- Work to complete: Give an exact copy of the data that follows.
Given data section start
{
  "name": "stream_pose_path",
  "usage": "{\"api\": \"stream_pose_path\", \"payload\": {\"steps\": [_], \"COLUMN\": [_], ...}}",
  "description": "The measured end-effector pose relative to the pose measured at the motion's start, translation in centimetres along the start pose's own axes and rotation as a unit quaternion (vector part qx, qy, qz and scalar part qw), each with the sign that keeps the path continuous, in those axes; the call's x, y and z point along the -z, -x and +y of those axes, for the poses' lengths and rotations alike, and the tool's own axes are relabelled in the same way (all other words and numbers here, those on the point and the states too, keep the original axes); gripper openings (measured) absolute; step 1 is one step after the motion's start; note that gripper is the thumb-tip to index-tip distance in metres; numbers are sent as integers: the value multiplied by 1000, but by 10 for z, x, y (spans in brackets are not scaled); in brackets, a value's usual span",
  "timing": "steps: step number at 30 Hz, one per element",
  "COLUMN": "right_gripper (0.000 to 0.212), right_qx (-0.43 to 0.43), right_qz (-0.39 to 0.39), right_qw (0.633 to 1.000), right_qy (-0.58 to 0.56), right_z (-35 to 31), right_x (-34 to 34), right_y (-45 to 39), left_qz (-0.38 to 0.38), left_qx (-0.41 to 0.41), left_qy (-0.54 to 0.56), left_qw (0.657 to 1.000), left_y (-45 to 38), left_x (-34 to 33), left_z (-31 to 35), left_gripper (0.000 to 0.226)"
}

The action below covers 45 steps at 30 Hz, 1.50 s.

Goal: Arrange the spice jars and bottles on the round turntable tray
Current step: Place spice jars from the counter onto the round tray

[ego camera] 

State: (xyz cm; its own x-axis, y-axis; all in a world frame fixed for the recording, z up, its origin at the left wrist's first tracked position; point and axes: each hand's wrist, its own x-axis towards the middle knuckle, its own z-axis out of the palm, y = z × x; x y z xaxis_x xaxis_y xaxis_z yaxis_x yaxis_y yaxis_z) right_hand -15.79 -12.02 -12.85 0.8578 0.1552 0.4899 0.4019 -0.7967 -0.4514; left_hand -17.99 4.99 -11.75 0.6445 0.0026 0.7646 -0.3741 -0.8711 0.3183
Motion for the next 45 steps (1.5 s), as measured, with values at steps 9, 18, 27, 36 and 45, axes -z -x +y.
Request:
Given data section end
- Exercise solution:
{
  "name": "stream_pose_path",
  "usage": "{\"api\": \"stream_pose_path\", \"payload\": {\"steps\": [_], \"COLUMN\": [_], ...}}",
  "description": "The measured end-effector pose relative to the pose measured at the motion's start, translation in centimetres along the start pose's own axes and rotation as a unit quaternion (vector part qx, qy, qz and scalar part qw), each with the sign that keeps the path continuous, in those axes; the call's x, y and z point along the -z, -x and +y of those axes, for the poses' lengths and rotations alike, and the tool's own axes are relabelled in the same way (all other words and numbers here, those on the point and the states too, keep the original axes); gripper openings (measured) absolute; step 1 is one step after the motion's start; note that gripper is the thumb-tip to index-tip distance in metres; numbers are sent as integers: the value multiplied by 1000, but by 10 for z, x, y (spans in brackets are not scaled); in brackets, a value's usual span",
  "timing": "steps: step number at 30 Hz, one per element",
  "COLUMN": "right_gripper (0.000 to 0.212), right_qx (-0.43 to 0.43), right_qz (-0.39 to 0.39), right_qw (0.633 to 1.000), right_qy (-0.58 to 0.56), right_z (-35 to 31), right_x (-34 to 34), right_y (-45 to 39), left_qz (-0.38 to 0.38), left_qx (-0.41 to 0.41), left_qy (-0.54 to 0.56), left_qw (0.657 to 1.000), left_y (-45 to 38), left_x (-34 to 33), left_z (-31 to 35), left_gripper (0.000 to 0.226)"
}

The action below covers 45 steps at 30 Hz, 1.50 s.

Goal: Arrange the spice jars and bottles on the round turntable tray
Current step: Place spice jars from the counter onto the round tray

[ego camera] 

State: (xyz cm; its own x-axis, y-axis; all in a world frame fixed for the recording, z up, its origin at the left wrist's first tracked position; point and axes: each hand's wrist, its own x-axis towards the middle knuckle, its own z-axis out of the palm, y = z × x; x y z xaxis_x xaxis_y xaxis_z yaxis_x yaxis_y yaxis_z) right_hand -15.79 -12.02 -12.85 0.8578 0.1552 0.4899 0.4019 -0.7967 -0.4514; left_hand -17.99 4.99 -11.75 0.6445 0.0026 0.7646 -0.3741 -0.8711 0.3183
Motion for the next 45 steps (1.5 s), as measured, with values at steps 9, 18, 27, 36 and 45, axes -z -x +y.
Request:

The answer has been written out in full.